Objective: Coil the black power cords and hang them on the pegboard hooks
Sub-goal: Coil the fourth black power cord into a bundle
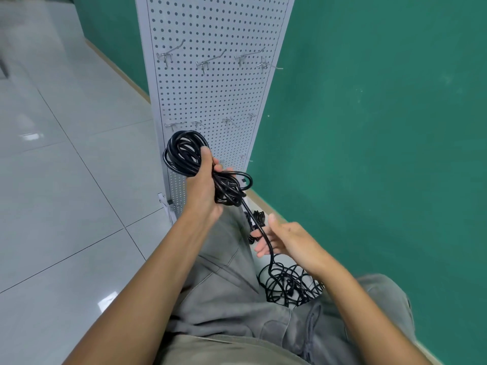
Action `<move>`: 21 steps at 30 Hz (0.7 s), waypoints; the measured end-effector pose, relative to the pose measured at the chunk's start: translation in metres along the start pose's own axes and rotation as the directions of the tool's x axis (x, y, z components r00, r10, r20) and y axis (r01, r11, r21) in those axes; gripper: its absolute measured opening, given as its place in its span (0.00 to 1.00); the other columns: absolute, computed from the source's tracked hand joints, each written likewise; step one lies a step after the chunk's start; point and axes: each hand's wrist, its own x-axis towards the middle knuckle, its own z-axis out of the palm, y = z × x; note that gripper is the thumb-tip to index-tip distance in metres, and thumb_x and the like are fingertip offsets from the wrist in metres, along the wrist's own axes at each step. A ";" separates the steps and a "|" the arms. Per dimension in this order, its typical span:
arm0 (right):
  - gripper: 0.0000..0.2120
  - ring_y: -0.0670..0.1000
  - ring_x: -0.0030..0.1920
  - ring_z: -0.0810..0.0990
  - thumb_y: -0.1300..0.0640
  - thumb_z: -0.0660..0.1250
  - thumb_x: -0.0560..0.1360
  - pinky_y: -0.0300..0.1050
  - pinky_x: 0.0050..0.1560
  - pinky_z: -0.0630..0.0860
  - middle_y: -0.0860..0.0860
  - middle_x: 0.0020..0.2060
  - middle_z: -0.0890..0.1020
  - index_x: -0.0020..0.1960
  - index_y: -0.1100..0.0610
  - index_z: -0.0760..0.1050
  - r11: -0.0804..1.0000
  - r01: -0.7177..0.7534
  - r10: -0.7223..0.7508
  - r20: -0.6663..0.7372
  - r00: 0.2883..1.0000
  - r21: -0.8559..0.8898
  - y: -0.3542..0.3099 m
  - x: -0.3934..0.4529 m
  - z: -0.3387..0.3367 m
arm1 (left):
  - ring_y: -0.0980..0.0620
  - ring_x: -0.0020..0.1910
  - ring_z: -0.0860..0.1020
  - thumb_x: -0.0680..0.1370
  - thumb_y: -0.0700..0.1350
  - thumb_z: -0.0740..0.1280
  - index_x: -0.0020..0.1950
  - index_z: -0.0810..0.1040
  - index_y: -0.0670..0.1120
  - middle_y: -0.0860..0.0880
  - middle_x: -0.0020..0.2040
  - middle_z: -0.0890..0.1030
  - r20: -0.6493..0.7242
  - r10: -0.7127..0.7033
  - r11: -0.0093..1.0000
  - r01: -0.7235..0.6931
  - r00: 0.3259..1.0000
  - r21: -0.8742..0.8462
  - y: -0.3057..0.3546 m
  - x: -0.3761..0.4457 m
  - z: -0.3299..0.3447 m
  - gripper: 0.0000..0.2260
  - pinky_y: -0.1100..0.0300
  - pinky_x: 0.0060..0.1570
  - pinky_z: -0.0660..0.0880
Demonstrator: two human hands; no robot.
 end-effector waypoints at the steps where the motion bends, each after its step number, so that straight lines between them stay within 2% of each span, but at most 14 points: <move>1: 0.25 0.56 0.46 0.86 0.44 0.59 0.83 0.48 0.55 0.81 0.57 0.45 0.87 0.46 0.63 0.85 1.000 0.024 -0.024 -0.022 0.999 -0.004 -0.002 -0.003 0.000 | 0.54 0.30 0.75 0.82 0.53 0.68 0.39 0.74 0.46 0.52 0.30 0.74 -0.029 0.029 1.000 -0.029 0.999 -0.009 0.001 0.000 -0.001 0.15 0.61 0.32 0.78; 3: 0.15 0.55 0.43 0.86 0.54 0.68 0.81 0.47 0.53 0.79 0.55 0.40 0.87 0.43 0.62 0.85 0.997 0.076 -0.078 -0.061 0.995 -0.029 -0.006 -0.008 -0.003 | 0.54 0.29 0.73 0.82 0.50 0.69 0.38 0.74 0.44 0.51 0.29 0.73 -0.061 0.071 0.997 -0.074 0.996 -0.033 0.003 0.000 -0.001 0.16 0.62 0.34 0.78; 5: 0.07 0.48 0.37 0.82 0.60 0.71 0.79 0.42 0.50 0.77 0.53 0.36 0.85 0.45 0.60 0.85 0.986 0.125 -0.134 -0.075 0.988 -0.115 -0.015 -0.014 -0.006 | 0.54 0.28 0.73 0.83 0.47 0.69 0.37 0.73 0.44 0.51 0.29 0.73 -0.057 0.131 0.991 -0.129 0.990 0.034 0.002 -0.001 0.000 0.16 0.60 0.35 0.79; 7: 0.06 0.43 0.34 0.77 0.63 0.69 0.80 0.33 0.44 0.73 0.51 0.37 0.85 0.51 0.60 0.85 0.959 0.165 -0.184 -0.061 0.981 -0.230 -0.030 -0.021 -0.007 | 0.57 0.27 0.75 0.83 0.47 0.69 0.36 0.74 0.46 0.53 0.27 0.74 -0.041 0.230 0.950 -0.215 0.972 0.228 -0.003 0.001 -0.002 0.16 0.56 0.39 0.79; 9: 0.10 0.42 0.34 0.75 0.64 0.66 0.81 0.33 0.41 0.72 0.47 0.41 0.86 0.58 0.58 0.84 0.915 0.229 -0.254 -0.032 0.967 -0.331 -0.046 -0.027 -0.009 | 0.58 0.27 0.77 0.82 0.47 0.70 0.36 0.76 0.47 0.55 0.27 0.76 0.009 0.282 0.885 -0.264 0.959 0.384 -0.008 0.002 -0.006 0.15 0.51 0.45 0.80; 11: 0.13 0.46 0.35 0.72 0.64 0.64 0.83 0.41 0.41 0.73 0.42 0.43 0.85 0.62 0.53 0.82 0.869 0.299 -0.326 -0.003 0.945 -0.394 -0.062 -0.032 -0.012 | 0.56 0.29 0.79 0.82 0.49 0.70 0.37 0.77 0.47 0.54 0.28 0.77 0.054 0.245 0.857 -0.242 0.968 0.455 -0.012 -0.001 -0.005 0.14 0.50 0.46 0.81; 13: 0.15 0.47 0.36 0.71 0.65 0.62 0.83 0.45 0.42 0.73 0.39 0.43 0.84 0.63 0.50 0.80 0.847 0.342 -0.371 0.008 0.928 -0.407 -0.075 -0.034 -0.017 | 0.56 0.28 0.79 0.82 0.50 0.70 0.39 0.78 0.45 0.53 0.28 0.77 0.093 0.197 0.852 -0.217 0.976 0.477 -0.015 -0.007 0.000 0.14 0.57 0.39 0.80; 16: 0.15 0.53 0.37 0.75 0.67 0.61 0.83 0.51 0.45 0.74 0.45 0.43 0.85 0.58 0.48 0.76 0.848 0.387 -0.420 -0.014 0.908 -0.362 -0.085 -0.034 -0.020 | 0.56 0.28 0.79 0.83 0.51 0.67 0.43 0.78 0.42 0.50 0.32 0.76 0.230 0.141 0.801 -0.247 0.963 0.545 -0.018 -0.018 0.009 0.15 0.63 0.35 0.77; 17: 0.14 0.53 0.38 0.77 0.68 0.62 0.82 0.53 0.45 0.74 0.47 0.42 0.86 0.55 0.49 0.74 0.853 0.397 -0.436 -0.043 0.899 -0.339 -0.087 -0.034 -0.021 | 0.54 0.30 0.79 0.83 0.54 0.65 0.44 0.78 0.41 0.49 0.33 0.76 0.274 0.095 0.793 -0.239 0.957 0.560 -0.021 -0.021 0.011 0.17 0.60 0.37 0.79; 19: 0.13 0.49 0.39 0.80 0.70 0.64 0.80 0.49 0.45 0.76 0.49 0.41 0.86 0.48 0.52 0.71 0.864 0.410 -0.455 -0.107 0.884 -0.291 -0.090 -0.032 -0.023 | 0.49 0.35 0.80 0.79 0.62 0.63 0.46 0.79 0.39 0.47 0.35 0.79 0.344 -0.008 0.780 -0.209 0.939 0.590 -0.025 -0.027 0.013 0.24 0.52 0.44 0.81; 21: 0.15 0.50 0.39 0.83 0.72 0.67 0.77 0.47 0.44 0.78 0.50 0.41 0.86 0.45 0.54 0.69 0.859 0.422 -0.479 -0.166 0.862 -0.289 -0.092 -0.033 -0.024 | 0.48 0.39 0.82 0.75 0.67 0.60 0.49 0.81 0.38 0.45 0.38 0.82 0.439 -0.118 0.749 -0.210 0.891 0.628 -0.031 -0.031 0.013 0.31 0.51 0.46 0.81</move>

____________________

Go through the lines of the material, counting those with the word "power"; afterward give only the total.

● ANSWER BELOW: 2